Extracting Scripts from Javascript pages using Javascript
Here’s a weird one. There was the need to extract the contents of all Javascript <script> … </script> tags from an html page, using Javascript in an Ajax-y environment*. I tried using a similar regular expression to the one published by Matt Mecham, but found that IE threw an error. IE didn’t like the [^] construct.
So, since I knew that the pages that this would need to process would be standard strings with nothing odd in them, I substituted [^\0]. Works in Firefox and IE. I don’t know if it breaks under different encodings, though.

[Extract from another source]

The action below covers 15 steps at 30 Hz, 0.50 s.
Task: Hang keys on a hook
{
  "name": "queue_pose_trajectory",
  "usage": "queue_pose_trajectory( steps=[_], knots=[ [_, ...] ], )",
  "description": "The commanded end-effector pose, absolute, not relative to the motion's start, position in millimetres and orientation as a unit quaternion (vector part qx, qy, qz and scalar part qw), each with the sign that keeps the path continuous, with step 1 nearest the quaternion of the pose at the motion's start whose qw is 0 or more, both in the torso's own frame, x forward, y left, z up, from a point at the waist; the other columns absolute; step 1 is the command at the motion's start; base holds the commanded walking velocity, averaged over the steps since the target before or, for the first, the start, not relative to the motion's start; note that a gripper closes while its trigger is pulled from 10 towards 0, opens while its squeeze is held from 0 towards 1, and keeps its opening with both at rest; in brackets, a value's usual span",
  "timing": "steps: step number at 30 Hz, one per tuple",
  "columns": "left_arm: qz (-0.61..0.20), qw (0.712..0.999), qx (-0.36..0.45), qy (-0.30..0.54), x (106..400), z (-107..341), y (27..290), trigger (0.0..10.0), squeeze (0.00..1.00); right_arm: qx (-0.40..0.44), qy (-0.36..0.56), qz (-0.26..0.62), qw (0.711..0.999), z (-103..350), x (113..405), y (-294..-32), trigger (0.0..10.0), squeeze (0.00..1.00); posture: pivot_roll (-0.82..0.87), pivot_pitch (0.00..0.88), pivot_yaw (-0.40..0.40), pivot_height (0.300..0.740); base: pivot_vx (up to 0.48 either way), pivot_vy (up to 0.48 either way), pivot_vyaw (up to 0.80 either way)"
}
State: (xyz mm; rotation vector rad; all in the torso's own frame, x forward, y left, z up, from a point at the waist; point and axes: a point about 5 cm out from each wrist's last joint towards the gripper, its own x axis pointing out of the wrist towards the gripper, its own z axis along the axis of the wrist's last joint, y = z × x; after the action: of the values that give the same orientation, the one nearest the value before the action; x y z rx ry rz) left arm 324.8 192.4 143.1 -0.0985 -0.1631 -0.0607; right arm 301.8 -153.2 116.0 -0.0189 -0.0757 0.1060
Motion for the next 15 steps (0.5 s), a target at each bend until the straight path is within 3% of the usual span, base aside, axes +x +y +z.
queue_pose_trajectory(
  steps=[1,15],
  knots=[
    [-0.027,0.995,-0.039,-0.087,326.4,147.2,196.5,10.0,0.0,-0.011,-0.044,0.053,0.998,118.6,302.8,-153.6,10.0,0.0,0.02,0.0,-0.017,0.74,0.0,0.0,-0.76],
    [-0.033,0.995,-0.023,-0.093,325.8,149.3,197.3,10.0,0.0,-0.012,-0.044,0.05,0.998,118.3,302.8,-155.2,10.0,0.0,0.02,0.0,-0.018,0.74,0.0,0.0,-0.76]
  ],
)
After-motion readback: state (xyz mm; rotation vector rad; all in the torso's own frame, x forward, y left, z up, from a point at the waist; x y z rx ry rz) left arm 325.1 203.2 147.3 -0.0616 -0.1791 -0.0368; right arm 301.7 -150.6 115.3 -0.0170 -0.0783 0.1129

The other problems was conceptual — I didn’t remember that regex.exec() only gives you the first match in the resultant array (but gives you your submatches); I confused it with the behavior of string.match() which doesn’t give you your submatches. *sigh*
So the code looks like this:
var reg = new RegExp("<script[^>]*>([^\\0]*?)<\\/script>","ig"); while( (m2 = reg.exec(http.responseText)) != null ) { for( i = 1; i < m2.length; i++ ) { alert(i + '('+m2[i].length+')' + m2[i]); // do other stuff } }
(Please note that WordPress seems insistent on munging that code. Spacing, in particular, might be corrupted.)
(* note that use of the passive voice. To protect the innocent, we won’t say who/why it was needed.)